Mathematics
Class-X
2015-2016
SOLVED QUESTIONS
Q.1. Find the equation of a line passing through (2, –3) and inclined at an angle of 135º with
positive direction of x-axis.
Solution :
The point is (x1,y1) = (2, –3), slope = m = tan135º = –1,
The equation of a line passing through (x1,y1) with slope m is :
y – y1 = m(x – x1)
Hence, equation of line passing through (2, –3) with slope –1 is given by
y – (–3) = –1(x - 2)
Or, y + 3 = –x + 2
Or, x + y + 1 = 0. [Ans.]
Q.2. Find the equation of the line parallel to 3x + 2y = 8 and passing through the point (0,
1).
Solution :
The equation of line parallel to 3x + 2y = 8 may be written as,
3x + 2y = k -------- (i) we have to find the value of k.

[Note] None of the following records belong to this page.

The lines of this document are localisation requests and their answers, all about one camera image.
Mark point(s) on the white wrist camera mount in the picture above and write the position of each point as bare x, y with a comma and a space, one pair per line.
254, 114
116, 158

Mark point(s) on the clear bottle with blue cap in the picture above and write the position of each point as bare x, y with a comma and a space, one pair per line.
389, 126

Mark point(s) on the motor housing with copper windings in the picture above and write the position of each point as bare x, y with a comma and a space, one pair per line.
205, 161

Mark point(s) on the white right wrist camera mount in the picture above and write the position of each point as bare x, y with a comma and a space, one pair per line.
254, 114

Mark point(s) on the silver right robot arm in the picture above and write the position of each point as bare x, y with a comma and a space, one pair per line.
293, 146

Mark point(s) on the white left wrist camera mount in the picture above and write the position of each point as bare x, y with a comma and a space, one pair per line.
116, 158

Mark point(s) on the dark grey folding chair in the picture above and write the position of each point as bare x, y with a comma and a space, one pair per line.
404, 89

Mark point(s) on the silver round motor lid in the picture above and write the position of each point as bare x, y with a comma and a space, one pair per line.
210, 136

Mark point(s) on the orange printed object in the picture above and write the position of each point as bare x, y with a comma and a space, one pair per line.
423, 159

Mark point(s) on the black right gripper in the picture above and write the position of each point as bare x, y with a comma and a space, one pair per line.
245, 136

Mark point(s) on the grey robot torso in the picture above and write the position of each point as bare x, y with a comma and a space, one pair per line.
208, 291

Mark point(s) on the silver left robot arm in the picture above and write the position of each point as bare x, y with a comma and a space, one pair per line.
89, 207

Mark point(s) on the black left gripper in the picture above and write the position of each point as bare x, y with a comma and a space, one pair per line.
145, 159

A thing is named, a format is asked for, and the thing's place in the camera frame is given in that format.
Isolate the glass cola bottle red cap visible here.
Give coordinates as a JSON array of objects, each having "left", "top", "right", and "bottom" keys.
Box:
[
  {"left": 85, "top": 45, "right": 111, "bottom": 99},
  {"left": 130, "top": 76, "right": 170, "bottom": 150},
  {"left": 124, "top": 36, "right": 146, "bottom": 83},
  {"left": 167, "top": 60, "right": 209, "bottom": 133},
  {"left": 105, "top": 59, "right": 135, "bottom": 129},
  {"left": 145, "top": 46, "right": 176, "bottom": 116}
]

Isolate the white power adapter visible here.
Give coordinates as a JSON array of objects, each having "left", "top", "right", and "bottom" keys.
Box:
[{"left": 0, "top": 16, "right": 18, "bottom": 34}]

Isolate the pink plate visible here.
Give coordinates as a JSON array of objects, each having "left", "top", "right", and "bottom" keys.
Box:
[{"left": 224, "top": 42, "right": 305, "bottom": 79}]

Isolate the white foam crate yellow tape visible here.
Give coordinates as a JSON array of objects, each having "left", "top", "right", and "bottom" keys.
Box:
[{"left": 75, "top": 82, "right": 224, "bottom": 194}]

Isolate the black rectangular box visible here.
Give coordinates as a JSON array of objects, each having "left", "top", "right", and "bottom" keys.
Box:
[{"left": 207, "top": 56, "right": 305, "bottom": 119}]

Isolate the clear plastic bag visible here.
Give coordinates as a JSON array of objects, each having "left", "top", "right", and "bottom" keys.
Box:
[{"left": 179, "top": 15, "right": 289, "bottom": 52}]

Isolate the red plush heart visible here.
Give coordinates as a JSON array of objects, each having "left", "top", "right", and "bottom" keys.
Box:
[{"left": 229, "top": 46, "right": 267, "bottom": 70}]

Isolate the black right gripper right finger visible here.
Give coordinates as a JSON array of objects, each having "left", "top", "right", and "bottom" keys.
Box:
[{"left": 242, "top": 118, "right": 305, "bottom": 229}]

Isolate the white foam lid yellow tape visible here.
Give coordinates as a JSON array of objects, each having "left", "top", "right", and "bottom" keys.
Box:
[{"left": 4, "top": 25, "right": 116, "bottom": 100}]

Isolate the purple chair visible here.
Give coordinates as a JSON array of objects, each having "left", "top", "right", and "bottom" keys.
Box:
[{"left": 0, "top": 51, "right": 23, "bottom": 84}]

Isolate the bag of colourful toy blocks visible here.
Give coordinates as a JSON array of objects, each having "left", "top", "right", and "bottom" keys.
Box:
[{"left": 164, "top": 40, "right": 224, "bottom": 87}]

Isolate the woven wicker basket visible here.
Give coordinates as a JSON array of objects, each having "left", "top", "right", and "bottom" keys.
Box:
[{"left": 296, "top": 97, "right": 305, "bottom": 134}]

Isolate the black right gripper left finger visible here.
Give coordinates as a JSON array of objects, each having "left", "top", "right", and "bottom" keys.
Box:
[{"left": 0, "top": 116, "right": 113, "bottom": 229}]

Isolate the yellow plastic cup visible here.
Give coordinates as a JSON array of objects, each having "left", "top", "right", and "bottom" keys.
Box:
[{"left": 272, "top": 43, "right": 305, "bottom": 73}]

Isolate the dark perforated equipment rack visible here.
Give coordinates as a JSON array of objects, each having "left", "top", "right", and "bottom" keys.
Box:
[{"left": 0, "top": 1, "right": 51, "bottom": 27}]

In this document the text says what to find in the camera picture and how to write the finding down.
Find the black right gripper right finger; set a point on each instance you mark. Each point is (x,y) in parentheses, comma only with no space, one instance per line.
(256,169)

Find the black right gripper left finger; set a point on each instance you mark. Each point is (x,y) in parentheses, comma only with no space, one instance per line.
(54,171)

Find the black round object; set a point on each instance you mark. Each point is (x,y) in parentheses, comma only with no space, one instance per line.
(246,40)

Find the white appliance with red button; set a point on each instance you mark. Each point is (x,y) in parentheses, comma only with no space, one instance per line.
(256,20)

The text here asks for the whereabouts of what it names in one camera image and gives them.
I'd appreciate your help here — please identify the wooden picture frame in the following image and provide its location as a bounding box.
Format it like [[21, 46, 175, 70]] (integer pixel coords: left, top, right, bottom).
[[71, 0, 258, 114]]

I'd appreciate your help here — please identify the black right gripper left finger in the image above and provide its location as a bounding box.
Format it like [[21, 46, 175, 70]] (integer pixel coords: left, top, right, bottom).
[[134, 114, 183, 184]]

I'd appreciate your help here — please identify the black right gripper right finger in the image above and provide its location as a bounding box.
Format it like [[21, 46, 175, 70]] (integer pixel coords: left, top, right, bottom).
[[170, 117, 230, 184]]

Line (i) passes through (0, 1), therefore, 3(0) + 2(1) = k
Or, k = 2,
Hence, equation of required line is 3x + 2y = 2. [Ans.]
Q.3. Find the equation of the line passing through (0, 4) and parallel to the line 3x + 5y + 15
= 0.
Solution :
Do yourself. [Ans. 3x + 5y – 20 = 0.]
Q.4. The line 4x – 3y + 12 = 0 meets the x-axis at A. Write down the co-ordinates of A.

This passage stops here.